Extracted data entries:
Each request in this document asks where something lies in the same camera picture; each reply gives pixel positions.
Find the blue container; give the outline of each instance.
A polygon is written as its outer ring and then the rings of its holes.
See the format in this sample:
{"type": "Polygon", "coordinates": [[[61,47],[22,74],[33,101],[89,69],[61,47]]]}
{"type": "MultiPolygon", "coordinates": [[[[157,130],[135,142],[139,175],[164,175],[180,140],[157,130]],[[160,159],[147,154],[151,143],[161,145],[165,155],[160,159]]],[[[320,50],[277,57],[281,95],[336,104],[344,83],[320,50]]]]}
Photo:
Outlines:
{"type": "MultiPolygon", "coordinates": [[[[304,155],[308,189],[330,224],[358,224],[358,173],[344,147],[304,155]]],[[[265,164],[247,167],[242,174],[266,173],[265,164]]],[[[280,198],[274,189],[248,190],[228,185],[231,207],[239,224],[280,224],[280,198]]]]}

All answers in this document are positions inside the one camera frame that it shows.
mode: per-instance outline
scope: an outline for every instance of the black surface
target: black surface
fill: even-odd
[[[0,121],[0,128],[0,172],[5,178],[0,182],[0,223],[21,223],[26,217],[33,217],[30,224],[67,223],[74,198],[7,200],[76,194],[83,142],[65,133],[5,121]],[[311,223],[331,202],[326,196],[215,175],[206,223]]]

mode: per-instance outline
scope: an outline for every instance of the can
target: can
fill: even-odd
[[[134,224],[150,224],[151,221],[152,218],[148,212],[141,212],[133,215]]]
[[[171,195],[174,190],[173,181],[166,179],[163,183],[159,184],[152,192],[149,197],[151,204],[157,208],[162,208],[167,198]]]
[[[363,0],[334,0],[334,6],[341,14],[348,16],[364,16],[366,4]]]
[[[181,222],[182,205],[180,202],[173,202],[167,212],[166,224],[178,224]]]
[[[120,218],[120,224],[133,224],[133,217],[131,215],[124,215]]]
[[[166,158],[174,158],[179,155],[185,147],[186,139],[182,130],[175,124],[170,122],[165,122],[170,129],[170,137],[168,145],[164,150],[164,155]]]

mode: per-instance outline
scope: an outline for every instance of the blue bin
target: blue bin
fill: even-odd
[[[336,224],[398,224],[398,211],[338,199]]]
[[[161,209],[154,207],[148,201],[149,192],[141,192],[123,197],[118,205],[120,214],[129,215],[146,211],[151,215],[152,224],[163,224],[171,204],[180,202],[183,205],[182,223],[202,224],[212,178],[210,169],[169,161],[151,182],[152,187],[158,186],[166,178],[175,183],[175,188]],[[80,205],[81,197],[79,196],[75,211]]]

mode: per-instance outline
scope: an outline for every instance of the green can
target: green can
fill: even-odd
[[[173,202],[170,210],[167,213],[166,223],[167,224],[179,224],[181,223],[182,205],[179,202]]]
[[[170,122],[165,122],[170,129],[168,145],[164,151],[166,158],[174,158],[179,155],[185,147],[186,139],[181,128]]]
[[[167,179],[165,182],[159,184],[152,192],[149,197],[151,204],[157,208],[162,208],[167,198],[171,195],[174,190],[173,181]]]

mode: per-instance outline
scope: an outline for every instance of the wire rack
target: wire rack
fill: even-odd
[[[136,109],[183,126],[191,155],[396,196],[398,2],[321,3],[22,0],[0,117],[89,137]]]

* * *

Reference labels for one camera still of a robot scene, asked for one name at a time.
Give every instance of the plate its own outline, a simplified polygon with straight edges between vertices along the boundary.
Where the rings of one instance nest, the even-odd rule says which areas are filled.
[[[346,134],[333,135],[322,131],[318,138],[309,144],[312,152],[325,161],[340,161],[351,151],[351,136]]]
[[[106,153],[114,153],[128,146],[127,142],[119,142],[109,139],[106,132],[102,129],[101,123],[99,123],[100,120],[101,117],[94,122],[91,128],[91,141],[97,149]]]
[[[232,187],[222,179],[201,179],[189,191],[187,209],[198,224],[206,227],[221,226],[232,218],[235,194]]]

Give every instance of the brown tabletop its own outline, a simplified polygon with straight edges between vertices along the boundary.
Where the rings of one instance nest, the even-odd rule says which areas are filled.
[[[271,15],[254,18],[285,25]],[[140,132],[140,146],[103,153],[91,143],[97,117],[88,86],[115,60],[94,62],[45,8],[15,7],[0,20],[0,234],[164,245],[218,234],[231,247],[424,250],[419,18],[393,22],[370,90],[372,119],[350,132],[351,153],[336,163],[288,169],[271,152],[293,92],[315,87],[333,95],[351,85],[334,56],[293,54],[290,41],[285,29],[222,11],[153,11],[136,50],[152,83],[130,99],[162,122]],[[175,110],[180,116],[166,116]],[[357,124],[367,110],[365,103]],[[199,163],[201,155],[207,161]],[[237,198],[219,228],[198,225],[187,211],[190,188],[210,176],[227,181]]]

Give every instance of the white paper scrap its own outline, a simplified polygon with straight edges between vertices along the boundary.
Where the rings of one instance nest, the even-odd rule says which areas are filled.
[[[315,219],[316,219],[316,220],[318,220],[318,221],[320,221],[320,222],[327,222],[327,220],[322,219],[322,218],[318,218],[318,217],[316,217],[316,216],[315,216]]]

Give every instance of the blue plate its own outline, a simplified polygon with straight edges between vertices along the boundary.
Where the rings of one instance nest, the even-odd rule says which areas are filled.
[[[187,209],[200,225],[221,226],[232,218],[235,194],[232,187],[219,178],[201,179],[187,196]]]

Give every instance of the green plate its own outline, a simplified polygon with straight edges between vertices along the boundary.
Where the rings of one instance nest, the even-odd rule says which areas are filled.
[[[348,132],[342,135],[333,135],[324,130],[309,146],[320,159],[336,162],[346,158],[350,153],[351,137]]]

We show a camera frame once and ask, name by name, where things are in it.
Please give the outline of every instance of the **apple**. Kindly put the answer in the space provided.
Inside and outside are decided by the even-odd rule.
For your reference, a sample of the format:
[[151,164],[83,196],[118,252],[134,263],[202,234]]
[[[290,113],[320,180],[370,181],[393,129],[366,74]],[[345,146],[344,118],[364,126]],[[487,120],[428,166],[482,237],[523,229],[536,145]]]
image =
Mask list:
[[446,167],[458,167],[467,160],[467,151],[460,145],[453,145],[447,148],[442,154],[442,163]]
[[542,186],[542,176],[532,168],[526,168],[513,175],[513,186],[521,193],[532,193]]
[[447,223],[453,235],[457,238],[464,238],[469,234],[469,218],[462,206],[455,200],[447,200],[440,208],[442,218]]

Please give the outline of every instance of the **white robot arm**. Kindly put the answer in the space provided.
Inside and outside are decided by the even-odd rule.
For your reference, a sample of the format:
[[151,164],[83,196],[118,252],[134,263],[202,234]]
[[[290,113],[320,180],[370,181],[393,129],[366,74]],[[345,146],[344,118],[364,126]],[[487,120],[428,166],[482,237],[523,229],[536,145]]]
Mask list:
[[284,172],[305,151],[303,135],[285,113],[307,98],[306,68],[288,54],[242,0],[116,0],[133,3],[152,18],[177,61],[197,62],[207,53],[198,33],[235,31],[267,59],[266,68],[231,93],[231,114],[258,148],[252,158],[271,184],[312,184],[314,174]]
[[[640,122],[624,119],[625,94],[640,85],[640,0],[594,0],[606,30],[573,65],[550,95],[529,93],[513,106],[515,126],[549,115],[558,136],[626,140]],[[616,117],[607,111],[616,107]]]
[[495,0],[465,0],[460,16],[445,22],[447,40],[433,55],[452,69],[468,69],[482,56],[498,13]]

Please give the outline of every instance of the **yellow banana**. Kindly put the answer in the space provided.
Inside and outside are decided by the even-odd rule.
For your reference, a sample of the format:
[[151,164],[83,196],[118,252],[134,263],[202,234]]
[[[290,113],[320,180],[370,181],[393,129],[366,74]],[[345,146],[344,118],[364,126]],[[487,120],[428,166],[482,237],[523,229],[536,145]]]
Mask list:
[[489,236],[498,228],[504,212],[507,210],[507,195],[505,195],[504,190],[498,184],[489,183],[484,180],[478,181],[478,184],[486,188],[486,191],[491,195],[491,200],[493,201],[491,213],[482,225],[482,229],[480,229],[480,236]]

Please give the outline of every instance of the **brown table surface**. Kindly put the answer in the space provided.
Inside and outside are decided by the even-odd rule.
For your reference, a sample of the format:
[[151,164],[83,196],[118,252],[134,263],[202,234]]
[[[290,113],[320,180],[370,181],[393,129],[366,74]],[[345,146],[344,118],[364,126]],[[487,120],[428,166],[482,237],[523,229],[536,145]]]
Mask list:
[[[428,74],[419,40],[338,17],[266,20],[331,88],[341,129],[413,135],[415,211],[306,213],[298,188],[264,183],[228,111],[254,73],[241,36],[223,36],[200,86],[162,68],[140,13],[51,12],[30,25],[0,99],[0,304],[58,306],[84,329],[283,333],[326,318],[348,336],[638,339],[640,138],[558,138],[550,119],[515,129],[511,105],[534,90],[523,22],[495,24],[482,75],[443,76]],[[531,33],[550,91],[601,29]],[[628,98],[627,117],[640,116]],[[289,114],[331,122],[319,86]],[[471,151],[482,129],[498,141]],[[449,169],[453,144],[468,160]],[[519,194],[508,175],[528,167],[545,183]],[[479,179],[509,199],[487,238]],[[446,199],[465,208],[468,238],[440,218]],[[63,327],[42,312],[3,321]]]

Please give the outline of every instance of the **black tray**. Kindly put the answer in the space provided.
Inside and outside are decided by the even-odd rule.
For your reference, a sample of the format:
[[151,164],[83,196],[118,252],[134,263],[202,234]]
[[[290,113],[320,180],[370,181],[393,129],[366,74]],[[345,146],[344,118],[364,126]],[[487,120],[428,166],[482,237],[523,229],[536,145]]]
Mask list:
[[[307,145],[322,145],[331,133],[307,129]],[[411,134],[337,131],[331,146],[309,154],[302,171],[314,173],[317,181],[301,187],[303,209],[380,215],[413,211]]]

== Task instructions ==
Say, as a bare number, how many lines in the entries above include the string "vertices".

== Answer to this problem ==
5